## [WORK REQUEST]
Reproduce only the stretch of entries below that begins at the first line and ends at the line holding "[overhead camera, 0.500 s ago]".

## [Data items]
....

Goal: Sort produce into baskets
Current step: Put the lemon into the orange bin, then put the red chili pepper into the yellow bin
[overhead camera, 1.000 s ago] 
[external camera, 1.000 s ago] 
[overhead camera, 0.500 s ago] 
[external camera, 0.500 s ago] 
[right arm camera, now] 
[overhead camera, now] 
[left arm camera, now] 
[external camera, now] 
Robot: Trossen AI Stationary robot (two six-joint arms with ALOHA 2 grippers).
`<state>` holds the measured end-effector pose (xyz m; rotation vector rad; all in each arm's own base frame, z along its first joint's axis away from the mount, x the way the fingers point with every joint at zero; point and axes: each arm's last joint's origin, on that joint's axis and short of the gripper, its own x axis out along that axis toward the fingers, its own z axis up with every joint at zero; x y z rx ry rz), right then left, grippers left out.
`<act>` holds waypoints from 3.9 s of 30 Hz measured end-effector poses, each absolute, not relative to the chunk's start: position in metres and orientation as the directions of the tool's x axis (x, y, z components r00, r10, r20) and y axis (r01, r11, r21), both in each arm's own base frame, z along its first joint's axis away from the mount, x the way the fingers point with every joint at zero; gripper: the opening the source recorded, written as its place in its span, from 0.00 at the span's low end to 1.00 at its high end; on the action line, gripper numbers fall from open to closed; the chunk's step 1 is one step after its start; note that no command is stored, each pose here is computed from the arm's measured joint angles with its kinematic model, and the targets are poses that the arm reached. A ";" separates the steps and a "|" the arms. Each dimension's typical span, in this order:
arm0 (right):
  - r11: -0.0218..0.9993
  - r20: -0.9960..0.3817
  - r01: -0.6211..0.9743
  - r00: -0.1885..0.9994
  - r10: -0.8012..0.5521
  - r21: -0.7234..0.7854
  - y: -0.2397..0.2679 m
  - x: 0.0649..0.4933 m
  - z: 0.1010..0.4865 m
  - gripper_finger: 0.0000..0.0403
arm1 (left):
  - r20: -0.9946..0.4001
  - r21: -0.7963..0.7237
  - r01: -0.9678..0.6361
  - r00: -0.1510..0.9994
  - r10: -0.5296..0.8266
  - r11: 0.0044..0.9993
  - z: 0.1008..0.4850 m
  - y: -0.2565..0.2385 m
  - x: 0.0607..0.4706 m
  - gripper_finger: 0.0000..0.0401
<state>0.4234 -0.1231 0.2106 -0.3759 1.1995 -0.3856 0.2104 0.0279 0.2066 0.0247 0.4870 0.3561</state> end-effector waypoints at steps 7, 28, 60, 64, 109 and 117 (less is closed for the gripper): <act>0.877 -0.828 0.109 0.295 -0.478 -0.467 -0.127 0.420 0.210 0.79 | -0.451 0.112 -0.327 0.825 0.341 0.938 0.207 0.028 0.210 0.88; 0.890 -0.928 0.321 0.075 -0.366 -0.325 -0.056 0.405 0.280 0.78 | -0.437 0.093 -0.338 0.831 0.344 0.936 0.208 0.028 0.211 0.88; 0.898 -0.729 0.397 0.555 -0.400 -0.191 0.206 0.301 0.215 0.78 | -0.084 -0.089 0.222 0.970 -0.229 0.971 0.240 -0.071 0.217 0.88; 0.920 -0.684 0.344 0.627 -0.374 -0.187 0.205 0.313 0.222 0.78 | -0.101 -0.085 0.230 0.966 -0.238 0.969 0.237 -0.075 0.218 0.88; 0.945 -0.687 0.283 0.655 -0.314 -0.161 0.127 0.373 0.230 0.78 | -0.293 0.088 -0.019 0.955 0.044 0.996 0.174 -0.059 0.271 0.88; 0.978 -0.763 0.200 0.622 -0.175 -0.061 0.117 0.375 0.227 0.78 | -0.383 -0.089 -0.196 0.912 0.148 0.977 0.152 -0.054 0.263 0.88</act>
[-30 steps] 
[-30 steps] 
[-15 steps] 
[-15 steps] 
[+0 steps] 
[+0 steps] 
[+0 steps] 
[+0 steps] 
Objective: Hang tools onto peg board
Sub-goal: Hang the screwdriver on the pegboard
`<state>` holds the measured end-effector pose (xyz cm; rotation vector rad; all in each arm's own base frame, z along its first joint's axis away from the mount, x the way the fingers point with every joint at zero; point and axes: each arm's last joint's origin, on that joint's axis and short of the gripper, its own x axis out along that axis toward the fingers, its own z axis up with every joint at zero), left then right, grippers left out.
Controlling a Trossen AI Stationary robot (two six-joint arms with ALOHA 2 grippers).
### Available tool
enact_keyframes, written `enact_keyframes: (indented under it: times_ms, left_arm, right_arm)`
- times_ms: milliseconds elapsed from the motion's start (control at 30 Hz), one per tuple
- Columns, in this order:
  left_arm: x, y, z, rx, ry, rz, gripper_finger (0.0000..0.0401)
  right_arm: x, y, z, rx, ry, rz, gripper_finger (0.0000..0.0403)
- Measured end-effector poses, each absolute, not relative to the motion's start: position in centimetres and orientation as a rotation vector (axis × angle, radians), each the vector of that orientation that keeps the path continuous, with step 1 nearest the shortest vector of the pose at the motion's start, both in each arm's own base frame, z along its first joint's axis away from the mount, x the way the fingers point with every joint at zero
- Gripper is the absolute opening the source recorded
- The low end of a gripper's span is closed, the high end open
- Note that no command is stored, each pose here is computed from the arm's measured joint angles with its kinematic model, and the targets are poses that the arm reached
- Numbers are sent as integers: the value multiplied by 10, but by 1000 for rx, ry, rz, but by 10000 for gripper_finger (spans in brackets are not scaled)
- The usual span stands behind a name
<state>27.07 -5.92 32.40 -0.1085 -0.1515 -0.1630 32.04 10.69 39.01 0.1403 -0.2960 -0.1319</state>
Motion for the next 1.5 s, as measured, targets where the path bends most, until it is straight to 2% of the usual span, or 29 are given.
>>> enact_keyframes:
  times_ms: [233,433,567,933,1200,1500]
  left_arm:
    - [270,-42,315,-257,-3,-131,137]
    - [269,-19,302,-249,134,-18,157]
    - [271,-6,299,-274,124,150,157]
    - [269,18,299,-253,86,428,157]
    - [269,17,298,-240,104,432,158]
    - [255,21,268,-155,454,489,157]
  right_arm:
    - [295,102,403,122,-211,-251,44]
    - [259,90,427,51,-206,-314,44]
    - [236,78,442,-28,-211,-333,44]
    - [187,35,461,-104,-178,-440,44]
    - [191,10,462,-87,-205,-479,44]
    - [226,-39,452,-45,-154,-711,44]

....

## [REPLY]
Goal: Sort produce into baskets
Current step: Put the lemon into the orange bin, then put the red chili pepper into the yellow bin
[overhead camera, 1.000 s ago] 
[external camera, 1.000 s ago] 
[overhead camera, 0.500 s ago] 

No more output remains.